WHAT TO WORK ON — In the listing below, the lines starting with the line with "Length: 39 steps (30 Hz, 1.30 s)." and going on through the line with "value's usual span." are to be reproduced exactly, and only those.

════════════════════

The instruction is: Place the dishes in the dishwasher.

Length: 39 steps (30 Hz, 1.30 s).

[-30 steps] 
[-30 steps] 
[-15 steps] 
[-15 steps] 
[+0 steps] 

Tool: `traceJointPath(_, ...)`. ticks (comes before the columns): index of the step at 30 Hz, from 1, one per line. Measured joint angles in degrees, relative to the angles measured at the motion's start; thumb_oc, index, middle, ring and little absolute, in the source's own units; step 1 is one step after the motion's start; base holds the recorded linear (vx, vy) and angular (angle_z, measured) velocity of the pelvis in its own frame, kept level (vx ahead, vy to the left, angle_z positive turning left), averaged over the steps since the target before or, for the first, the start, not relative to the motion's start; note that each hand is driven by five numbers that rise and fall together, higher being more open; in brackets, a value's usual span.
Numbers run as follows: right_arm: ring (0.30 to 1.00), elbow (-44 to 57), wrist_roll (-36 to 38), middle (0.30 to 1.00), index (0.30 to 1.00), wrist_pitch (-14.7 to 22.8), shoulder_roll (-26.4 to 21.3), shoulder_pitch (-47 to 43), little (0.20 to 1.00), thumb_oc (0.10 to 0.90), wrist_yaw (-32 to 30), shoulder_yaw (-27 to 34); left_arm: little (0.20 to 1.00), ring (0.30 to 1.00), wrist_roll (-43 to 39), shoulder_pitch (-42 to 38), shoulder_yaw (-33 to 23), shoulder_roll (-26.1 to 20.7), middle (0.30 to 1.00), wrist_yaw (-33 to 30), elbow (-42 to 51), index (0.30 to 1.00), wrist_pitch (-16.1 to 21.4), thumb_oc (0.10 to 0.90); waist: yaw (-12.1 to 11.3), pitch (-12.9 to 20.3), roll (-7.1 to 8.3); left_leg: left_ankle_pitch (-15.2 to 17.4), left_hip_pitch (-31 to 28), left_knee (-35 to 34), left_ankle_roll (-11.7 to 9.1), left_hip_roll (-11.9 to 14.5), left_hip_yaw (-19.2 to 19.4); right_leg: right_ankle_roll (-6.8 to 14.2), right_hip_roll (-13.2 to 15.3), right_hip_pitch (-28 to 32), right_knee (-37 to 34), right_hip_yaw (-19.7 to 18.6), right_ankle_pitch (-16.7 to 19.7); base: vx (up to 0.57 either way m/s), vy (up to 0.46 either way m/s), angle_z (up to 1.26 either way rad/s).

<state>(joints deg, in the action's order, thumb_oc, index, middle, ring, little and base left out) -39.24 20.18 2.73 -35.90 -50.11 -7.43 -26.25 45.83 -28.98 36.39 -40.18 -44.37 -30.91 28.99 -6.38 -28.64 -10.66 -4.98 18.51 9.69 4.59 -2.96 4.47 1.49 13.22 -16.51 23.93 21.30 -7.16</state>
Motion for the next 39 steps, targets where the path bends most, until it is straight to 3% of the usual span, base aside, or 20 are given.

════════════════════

WRITTEN ANSWER —
Length: 39 steps (30 Hz, 1.30 s).

[-30 steps] 
[-30 steps] 
[-15 steps] 
[-15 steps] 
[+0 steps] 

Tool: `traceJointPath(_, ...)`. ticks (comes before the columns): index of the step at 30 Hz, from 1, one per line. Measured joint angles in degrees, relative to the angles measured at the motion's start; thumb_oc, index, middle, ring and little absolute, in the source's own units; step 1 is one step after the motion's start; base holds the recorded linear (vx, vy) and angular (angle_z, measured) velocity of the pelvis in its own frame, kept level (vx ahead, vy to the left, angle_z positive turning left), averaged over the steps since the target before or, for the first, the start, not relative to the motion's start; note that each hand is driven by five numbers that rise and fall together, higher being more open; in brackets, a value's usual span.

With that, the answer is done.